Bug 23447

Summary: echo w | grep '[a-z] not working in swedish locale
Product: glibc Reporter: Jakob sellgren <jakob_sellgren>
Component: localeAssignee: Not yet assigned to anyone <unassigned>
Status: RESOLVED DUPLICATE    
Severity: normal CC: carlos, ricilake
Priority: P2 Flags: fweimer: security-
Version: 2.27   
Target Milestone: ---   
Host: Target:
Build: Last reconfirmed: 2018-07-24 00:00:00

Description Jakob sellgren 2018-07-24 13:43:57 UTC
~/Git/glibc/build:1620> cat /etc/fedora-release 
Fedora release 28 (Twenty Eight)
~/Git/glibc/build:1621> rpm -q glibc
glibc-2.27-19.fc28.x86_64
~/Git/glibc/build:1622> echo w |  grep '[a-z]'
~/Git/glibc/build:1623> git status
HEAD frånkopplad vid glibc-2.27
Ändringar att checka in:
  (använd "git reset HEAD <fil>..." för att ta bort från kö)

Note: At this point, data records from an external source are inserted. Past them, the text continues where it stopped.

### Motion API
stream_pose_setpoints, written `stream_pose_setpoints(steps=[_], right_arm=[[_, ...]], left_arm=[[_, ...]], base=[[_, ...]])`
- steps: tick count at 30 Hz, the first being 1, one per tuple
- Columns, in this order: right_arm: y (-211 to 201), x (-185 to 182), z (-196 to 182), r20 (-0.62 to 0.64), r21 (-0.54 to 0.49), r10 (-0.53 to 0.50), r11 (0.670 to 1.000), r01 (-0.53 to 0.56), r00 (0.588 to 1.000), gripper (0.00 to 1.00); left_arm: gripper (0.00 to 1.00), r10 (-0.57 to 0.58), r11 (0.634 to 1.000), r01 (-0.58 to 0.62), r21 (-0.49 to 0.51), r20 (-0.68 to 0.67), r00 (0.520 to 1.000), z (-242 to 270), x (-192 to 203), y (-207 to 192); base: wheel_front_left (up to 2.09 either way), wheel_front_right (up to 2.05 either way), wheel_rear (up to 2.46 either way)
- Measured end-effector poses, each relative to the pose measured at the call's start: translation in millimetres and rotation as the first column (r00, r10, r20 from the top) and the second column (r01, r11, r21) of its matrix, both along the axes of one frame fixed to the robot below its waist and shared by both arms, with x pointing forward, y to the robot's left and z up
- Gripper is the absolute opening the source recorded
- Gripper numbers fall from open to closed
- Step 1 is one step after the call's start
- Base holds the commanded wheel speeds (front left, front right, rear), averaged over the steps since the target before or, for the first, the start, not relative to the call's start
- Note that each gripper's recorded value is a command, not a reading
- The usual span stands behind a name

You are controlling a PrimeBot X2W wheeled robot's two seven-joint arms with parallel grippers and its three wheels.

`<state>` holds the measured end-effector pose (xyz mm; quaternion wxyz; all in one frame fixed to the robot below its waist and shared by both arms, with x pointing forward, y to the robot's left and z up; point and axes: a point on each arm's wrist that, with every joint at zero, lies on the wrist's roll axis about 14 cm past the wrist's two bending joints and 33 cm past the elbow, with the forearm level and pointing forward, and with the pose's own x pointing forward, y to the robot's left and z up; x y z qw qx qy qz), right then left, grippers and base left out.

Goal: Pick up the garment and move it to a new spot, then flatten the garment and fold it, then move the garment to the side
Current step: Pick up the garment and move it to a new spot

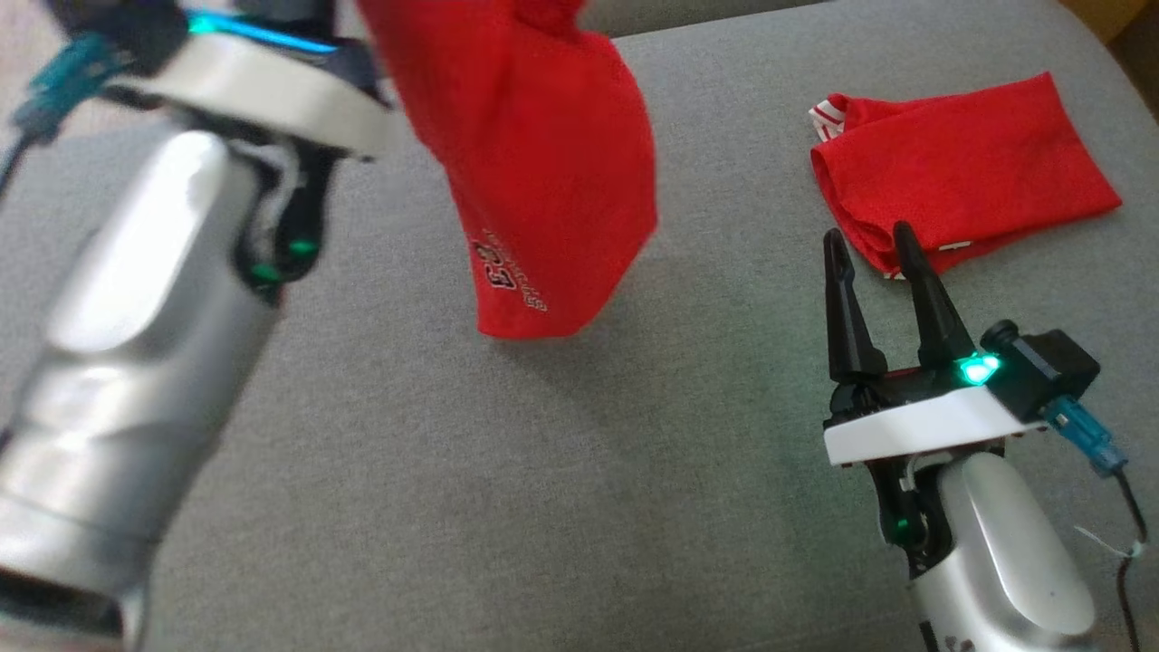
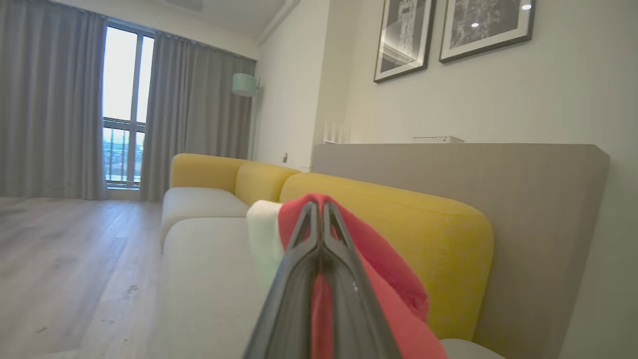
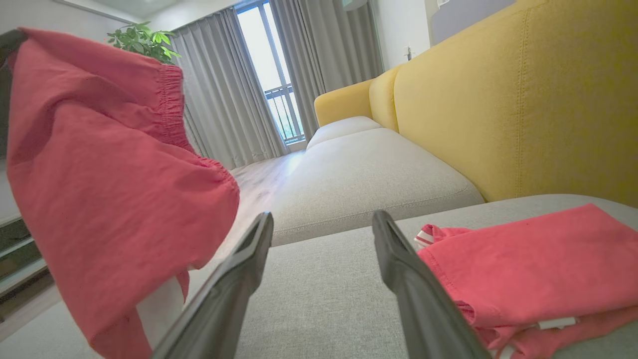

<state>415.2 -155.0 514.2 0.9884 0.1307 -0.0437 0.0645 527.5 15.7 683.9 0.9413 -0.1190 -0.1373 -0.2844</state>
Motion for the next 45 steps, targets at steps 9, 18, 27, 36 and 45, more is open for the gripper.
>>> stream_pose_setpoints(steps=[9, 18, 27, 36, 45], right_arm=[[4.3, -6.6, -9.9, -0.027, 0.004, 0.009, 1.000, -0.009, 1.000, 1.00], [5.9, 1.0, -22.7, -0.059, -0.005, 0.016, 1.000, -0.016, 0.998, 1.00], [-2.3, 13.7, -30.4, -0.076, -0.024, 0.001, 1.000, -0.003, 0.997, 1.00], [-4.2, 22.1, -38.5, -0.090, -0.043, -0.006, 0.999, 0.002, 0.996, 1.00], [24.3, 22.9, -24.1, -0.048, -0.039, 0.067, 0.997, -0.069, 0.997, 1.00]], left_arm=[[0.00, 0.253, 0.963, -0.258, 0.081, 0.066, 0.965, -2.1, 3.5, 93.2], [0.00, -0.008, 0.989, 0.029, 0.148, -0.143, 0.990, -82.9, -21.9, -21.3], [1.00, -0.104, 0.988, 0.136, 0.080, -0.316, 0.943, -158.7, -25.0, -97.4], [1.00, -0.070, 0.997, 0.074, 0.007, -0.266, 0.961, -139.5, 3.2, -82.1], [1.00, 0.228, 0.973, -0.223, 0.062, -0.087, 0.970, -99.2, -1.2, 54.1]], base=[[0.00, 0.00, 0.00], [0.00, 0.00, 0.00], [0.00, 0.00, 0.00], [0.00, 0.00, 0.00], [0.00, 0.00, 0.00]])
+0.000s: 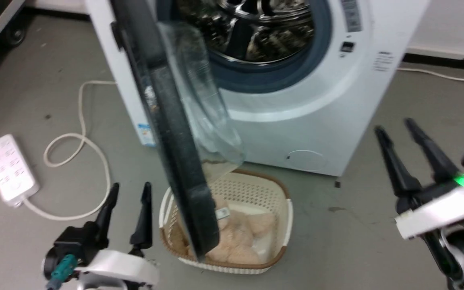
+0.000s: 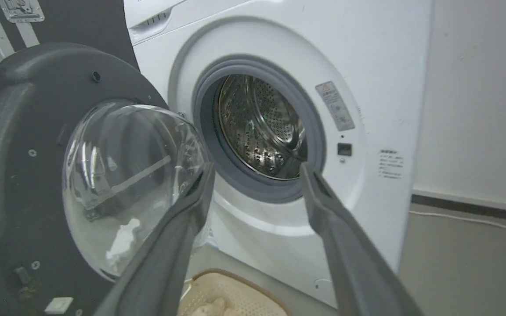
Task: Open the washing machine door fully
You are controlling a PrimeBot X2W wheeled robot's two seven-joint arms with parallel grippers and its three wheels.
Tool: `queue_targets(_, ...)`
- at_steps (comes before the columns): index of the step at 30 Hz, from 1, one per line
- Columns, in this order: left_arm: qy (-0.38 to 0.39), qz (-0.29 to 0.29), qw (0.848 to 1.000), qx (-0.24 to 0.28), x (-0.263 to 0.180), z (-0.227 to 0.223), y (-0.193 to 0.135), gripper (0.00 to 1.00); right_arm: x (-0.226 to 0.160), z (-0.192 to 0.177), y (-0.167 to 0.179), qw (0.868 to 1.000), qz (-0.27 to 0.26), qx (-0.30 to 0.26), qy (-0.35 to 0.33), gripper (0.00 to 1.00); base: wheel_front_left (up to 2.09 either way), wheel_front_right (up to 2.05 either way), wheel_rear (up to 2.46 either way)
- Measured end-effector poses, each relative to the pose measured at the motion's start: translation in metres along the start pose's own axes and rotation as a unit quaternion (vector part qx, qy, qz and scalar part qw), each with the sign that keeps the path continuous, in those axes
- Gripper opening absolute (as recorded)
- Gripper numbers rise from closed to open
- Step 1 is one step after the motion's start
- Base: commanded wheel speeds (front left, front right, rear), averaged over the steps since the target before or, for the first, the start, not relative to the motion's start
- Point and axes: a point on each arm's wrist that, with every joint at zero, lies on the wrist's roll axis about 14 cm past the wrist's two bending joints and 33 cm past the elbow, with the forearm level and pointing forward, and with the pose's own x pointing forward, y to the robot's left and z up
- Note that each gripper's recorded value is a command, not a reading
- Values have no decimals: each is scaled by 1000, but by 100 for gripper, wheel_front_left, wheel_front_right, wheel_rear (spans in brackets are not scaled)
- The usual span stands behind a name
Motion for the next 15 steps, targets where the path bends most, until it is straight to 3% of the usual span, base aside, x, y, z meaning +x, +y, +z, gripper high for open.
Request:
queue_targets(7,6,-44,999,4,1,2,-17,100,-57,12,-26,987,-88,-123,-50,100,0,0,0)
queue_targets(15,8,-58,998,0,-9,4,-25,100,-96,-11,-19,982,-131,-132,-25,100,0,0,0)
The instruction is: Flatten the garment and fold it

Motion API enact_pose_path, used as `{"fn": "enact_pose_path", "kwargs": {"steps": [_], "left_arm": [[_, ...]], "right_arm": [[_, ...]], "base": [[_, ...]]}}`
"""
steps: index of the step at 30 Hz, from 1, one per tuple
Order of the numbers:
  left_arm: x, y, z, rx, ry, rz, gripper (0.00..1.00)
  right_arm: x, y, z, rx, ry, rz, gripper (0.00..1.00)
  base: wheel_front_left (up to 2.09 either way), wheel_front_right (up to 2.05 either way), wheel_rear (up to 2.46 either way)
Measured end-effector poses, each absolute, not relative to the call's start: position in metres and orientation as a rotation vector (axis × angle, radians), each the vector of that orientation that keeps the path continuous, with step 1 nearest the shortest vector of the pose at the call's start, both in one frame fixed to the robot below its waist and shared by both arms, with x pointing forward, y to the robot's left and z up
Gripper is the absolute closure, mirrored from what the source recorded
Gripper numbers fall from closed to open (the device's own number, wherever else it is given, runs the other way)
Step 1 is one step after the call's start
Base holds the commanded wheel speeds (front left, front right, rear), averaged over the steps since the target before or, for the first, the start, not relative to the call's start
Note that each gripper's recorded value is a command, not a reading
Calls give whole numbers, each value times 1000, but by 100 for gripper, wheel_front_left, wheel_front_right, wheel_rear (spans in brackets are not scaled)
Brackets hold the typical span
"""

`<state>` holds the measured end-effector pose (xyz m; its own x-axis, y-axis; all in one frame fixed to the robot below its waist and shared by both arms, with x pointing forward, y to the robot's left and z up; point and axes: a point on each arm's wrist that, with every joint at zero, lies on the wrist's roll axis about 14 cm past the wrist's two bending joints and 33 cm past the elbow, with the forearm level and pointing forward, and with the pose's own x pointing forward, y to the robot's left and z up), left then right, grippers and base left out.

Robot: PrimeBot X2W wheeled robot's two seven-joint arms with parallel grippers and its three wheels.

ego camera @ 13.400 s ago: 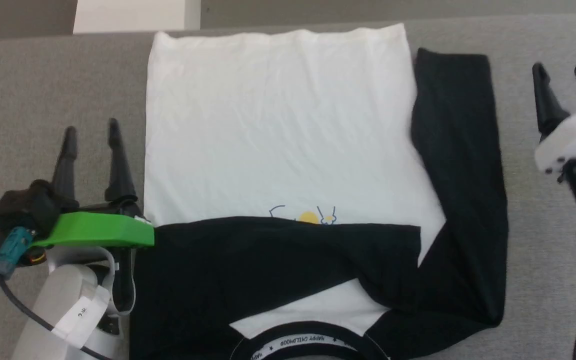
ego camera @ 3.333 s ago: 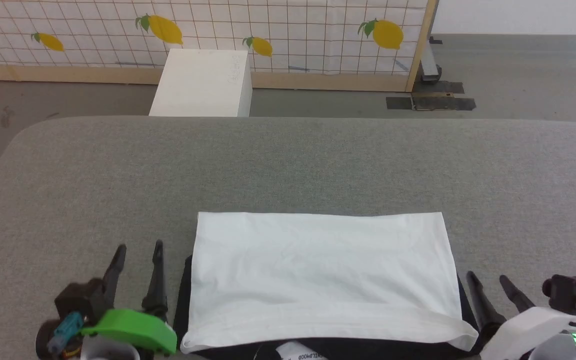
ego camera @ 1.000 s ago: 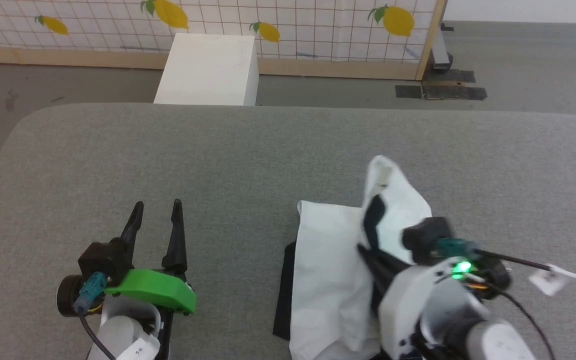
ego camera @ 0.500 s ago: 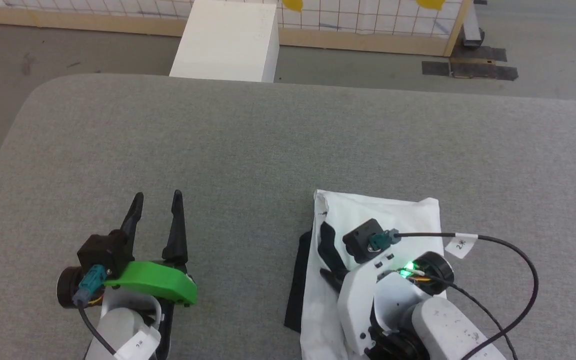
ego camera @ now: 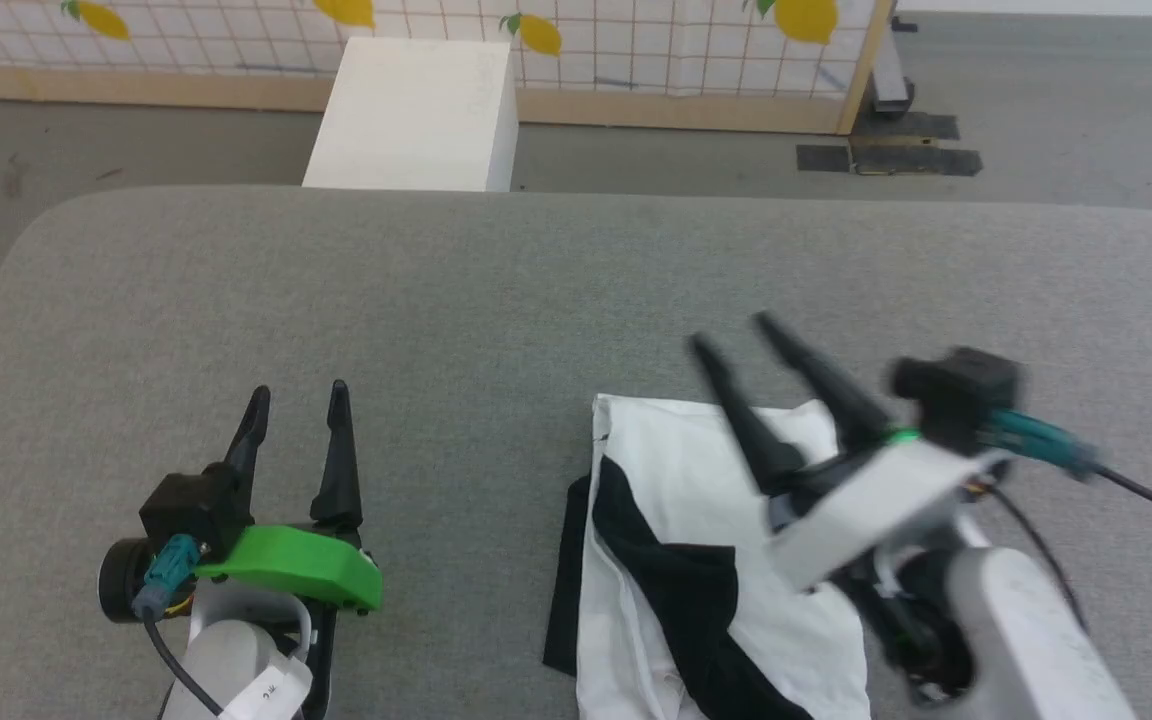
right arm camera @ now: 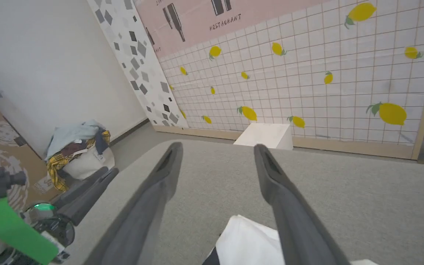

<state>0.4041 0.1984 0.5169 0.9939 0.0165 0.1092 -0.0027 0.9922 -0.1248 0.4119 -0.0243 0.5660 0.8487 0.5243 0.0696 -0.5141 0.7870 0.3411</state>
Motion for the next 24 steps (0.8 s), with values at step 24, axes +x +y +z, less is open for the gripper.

	ändrad:        ../localedata/locales/sv_SE

Ospårade filer:
  (använd "git add <fil>..." för att ta med i det som skall checkas in)

	./
	../config.log

~/Git/glibc/build:1624> echo w | LD_LIBRARY_PATH=~/Git/glibc/build/ grep '[a-z]'
w
~/Git/glibc/build:1625> 



The update of sv_SE was made with the following command:
git checkout cae87e64dca14f50da7bbd99085c7f5e413ad0f8 localedata/locales/sv_SE
Comment 1 Carlos O'Donell 2018-07-24 19:27:14 UTC
(In reply to Jakob sellgren from comment #0)
> ~/Git/glibc/build:1624> echo w | LD_LIBRARY_PATH=~/Git/glibc/build/ grep
> '[a-z]'

You cannot test like this. This uses the new library with the old locale data. When the locale data format changes this will fall back to C/POSIX for locales.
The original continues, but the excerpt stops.